Koroziv yemek borusu tedavisinde amacın darlık oluşumunu engellemek olduğunu kaydeden Doç. Dr. Burak Kavlakoğlu, "Erken dönemde çok ağır hasar ortaya çıkmışsa genellikle yemek borusunun cerrahi olarak çıkartılması ve yemek borusunun boyuna ağızlaştırılması tercih edilen yöntemdir. Bu süre zarfında hastalar mide bağırsak sistemine takılan bir katater ile beslenmektedir. Onarıcı cerrahi genellikle bu ameliyattan 6 ay sonra yapılır" şeklinde konuştu.
Yanlışlıkla temizlik ürünü içen kişilerde başlıca komplikasyonun darlık gelişimi tespit ettiklerini bildiren Doç.
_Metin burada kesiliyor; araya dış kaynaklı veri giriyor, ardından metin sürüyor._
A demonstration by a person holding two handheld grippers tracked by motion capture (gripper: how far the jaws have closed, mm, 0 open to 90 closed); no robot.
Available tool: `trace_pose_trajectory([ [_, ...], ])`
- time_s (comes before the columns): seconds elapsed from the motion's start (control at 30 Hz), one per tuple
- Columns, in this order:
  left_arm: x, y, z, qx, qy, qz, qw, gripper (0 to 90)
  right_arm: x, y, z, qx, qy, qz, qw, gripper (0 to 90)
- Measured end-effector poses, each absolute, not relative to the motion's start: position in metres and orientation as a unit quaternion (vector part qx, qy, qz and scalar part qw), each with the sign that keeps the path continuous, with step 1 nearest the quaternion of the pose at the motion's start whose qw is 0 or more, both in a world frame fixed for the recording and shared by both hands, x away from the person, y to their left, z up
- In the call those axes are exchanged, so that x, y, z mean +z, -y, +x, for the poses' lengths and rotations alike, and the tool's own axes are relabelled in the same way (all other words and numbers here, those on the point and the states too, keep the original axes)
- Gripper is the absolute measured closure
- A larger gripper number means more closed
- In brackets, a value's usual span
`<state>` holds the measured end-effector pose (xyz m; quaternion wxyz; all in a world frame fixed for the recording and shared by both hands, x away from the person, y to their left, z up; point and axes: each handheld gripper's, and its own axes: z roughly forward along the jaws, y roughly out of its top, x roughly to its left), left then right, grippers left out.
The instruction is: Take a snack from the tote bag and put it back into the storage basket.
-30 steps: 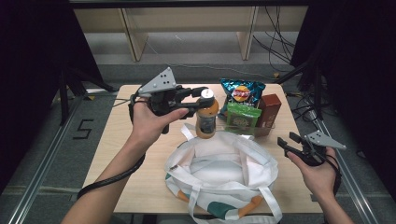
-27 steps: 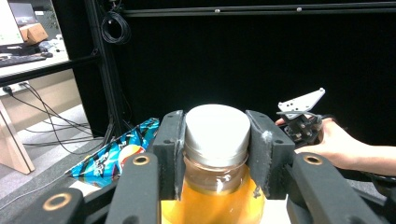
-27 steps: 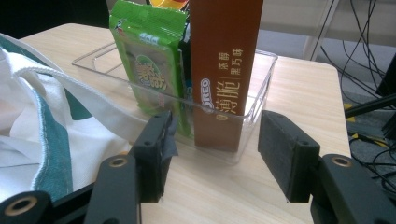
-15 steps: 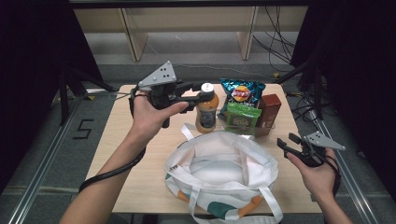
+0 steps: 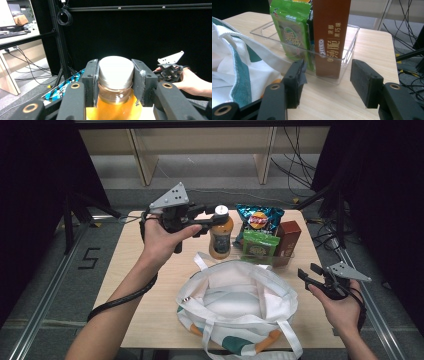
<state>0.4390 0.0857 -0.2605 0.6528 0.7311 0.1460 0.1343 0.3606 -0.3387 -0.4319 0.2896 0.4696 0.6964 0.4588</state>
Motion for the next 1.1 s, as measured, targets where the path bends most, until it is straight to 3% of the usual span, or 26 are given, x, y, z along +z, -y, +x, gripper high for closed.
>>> trace_pose_trajectory([
  [1.1, -0.272, -0.087, 0.459, 0.139, -0.148, 0.723, 0.66, 59.0, -0.432, 0.34, 0.36, 0.454, -0.694, 0.474, 0.296, 45.8],
])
Dr. Burak Kavlakoğlu, "Koroziv yemek borusu yanıklarından sonra genellikle 3 hafta ile 3 ay sonra darlık görülür. Temastan sonraki 3 ve 4'üncü haftalarda çekilen baryumlu grafi ile darlık tespit edilir.
Hafif ve orta düzeydeki darlıklar tekrarlayan bujilerle genişletilerek tedavi edilir. Yine bizim hastamızda tespit ettiğimiz dar, uzun, kalın duvarlı ve sık aralıklarla olan striktürlerde cerrahi tedavi gerekir. Bu amaçla daralmış olan yemek borusu uygun teknikle yerinden çıkartılır. Ardından hasar durumuna göre mide veya kalın bağırsaktan yeni yemek borusu oluşturulur" dedi.
Yakın zamanda kendilerine yanlışlıkla temizlik ürünü içme şikayeti ile başvuran hasta hakkında da açıklama yapan Doç. Dr. Burak Kavlakoğlu, tedavi sürecini şöyle açıkladı: "Bizim olgumuz 4 yıl önce kimyasal temizlik madde içmesi sonucu, yapılan tüm tedavilere rağmen kalıcı darlık gelişen bir hastaydı. Bu şikayetlerle hastamız hastanemizin genel cerrahi polikliniğine başvurdu.
Yaşadığı bu olayda yutma yeteneğini tamamen kaybeden hastamız midesine takılan bir tüple beslenerek hayatını devam ettiriyordu. Endoskopik ve radyolojik incelemeler sonucunda boyunda çok yüksek seviyeli 4cm'lik ve mide girişine yakın yaklaşık 10 cm'lik bir bölümde tükürüğünü yutmasına dahi izin vermeyen bir darlık tespit edildi. Bu hastamızın kendi yemek borusu yerinden çıkartılarak midesinden yeni bir yemek borusu yapıldı. Ameliyattan sonra sorunsuz seyreden hastamız şifa ile taburcu edildi" dedi.